The Young Architects Forum and the Committee on Design announced the winners of their first annual Ideas Competition, selecting a woven shelter designed by Jiyoun Kim of Seoul and a lightweight structure made of prefabricated modules designed by Gene Kaufman of New York City to share first place. Eric Polite took third place with his design of a portable dwelling unit fabricated from recycled plastics and polymers. The competition challenged participants to devise a scheme for post-disaster housing on the site of Houston's Astrodome.
Kim's design uses donut-shaped fabric panels that unskilled workers on-site can fill with sand, mud, straw, or refuse and then weave together. Once filled and connected, the fabric panels serve as both skin and structure. The building system can be used to create small dwelling units of different shapes that can function either as temporary or permanent housing.

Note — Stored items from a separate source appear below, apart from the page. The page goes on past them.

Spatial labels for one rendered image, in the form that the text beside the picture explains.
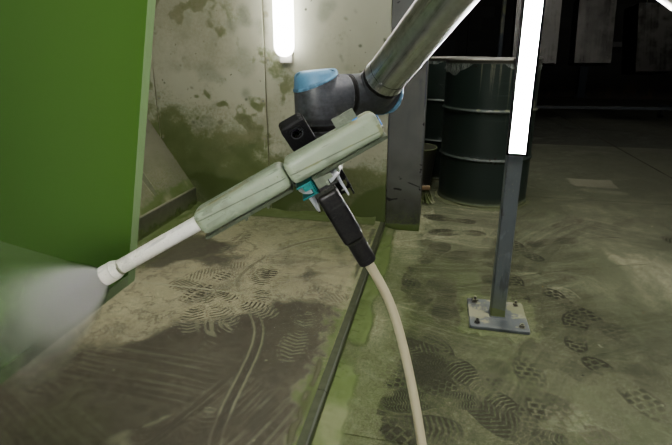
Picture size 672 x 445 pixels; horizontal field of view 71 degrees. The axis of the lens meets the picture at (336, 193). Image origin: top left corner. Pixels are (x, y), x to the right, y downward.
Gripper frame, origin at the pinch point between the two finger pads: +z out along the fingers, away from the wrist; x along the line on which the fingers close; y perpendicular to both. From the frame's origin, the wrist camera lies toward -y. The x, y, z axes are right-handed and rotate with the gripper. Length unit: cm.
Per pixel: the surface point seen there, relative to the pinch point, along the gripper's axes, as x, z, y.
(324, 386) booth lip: 31, -43, 61
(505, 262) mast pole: -34, -77, 76
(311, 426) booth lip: 35, -29, 60
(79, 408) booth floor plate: 87, -39, 30
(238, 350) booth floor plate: 53, -61, 48
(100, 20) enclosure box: 21, -25, -40
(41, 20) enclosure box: 31, -28, -46
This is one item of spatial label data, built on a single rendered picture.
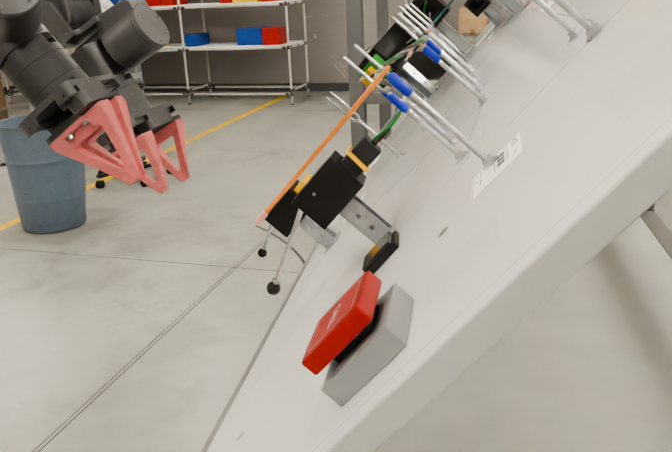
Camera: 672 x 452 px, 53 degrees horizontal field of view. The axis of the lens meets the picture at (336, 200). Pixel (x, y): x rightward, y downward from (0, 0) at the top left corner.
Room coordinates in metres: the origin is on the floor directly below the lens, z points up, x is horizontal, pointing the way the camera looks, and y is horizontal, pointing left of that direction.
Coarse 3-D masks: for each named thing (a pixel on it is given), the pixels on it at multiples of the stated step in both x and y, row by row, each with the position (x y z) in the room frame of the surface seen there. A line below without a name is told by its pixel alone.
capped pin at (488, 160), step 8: (392, 72) 0.49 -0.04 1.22; (392, 80) 0.48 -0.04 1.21; (400, 80) 0.48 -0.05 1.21; (400, 88) 0.48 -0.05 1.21; (408, 88) 0.48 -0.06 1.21; (408, 96) 0.48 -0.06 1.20; (416, 96) 0.48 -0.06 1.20; (424, 104) 0.48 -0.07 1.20; (432, 112) 0.48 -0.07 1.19; (440, 120) 0.48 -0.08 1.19; (448, 128) 0.48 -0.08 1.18; (456, 136) 0.48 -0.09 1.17; (464, 136) 0.48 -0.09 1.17; (464, 144) 0.48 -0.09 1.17; (472, 144) 0.48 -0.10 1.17; (480, 152) 0.47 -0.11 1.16; (488, 160) 0.47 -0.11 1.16; (488, 168) 0.47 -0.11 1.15
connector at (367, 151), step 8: (368, 136) 0.62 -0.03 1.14; (360, 144) 0.59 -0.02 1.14; (368, 144) 0.59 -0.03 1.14; (376, 144) 0.60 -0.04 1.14; (352, 152) 0.59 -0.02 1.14; (360, 152) 0.59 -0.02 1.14; (368, 152) 0.59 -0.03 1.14; (376, 152) 0.59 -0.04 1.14; (344, 160) 0.59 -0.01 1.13; (352, 160) 0.59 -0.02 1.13; (360, 160) 0.59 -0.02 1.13; (368, 160) 0.59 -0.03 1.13; (352, 168) 0.59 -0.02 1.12; (360, 168) 0.59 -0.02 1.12
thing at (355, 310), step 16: (368, 272) 0.37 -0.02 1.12; (352, 288) 0.37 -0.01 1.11; (368, 288) 0.35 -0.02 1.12; (336, 304) 0.37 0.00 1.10; (352, 304) 0.34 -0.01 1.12; (368, 304) 0.34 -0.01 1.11; (320, 320) 0.37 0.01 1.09; (336, 320) 0.34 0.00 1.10; (352, 320) 0.33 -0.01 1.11; (368, 320) 0.32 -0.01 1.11; (320, 336) 0.34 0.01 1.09; (336, 336) 0.33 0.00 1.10; (352, 336) 0.33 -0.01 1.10; (320, 352) 0.33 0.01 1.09; (336, 352) 0.33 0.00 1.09; (320, 368) 0.33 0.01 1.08
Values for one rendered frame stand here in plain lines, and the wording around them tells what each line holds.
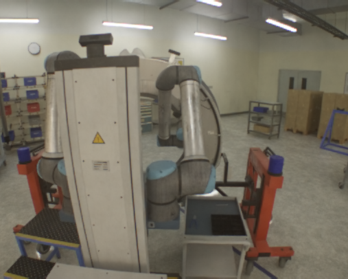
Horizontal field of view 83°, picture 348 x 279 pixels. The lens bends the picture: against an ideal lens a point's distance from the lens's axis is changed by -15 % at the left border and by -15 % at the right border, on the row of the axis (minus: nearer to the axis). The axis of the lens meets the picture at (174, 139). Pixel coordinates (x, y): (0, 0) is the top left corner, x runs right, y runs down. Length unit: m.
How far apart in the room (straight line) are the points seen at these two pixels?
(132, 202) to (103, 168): 0.19
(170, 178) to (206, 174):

Kaufman designed a system of prefabricated modules that nest within each other for shipping, then slide out and expand on site. Pivoting solar panels and wind turbines attached to the roofs provide power, while rain is collected for drinking and gray water. As a result, the houses can operate even when a city's power grid has collapsed.
Polite also used prefabrication in his scheme, devising a system of portable and stackable residences made from vacu-formed units delivered to the site by truck.
Serving on the jury for the competition were Barton Phelps, FAIA, Lawrence Scarpa, FAIA, and Mehrdad Yazdani, AIA.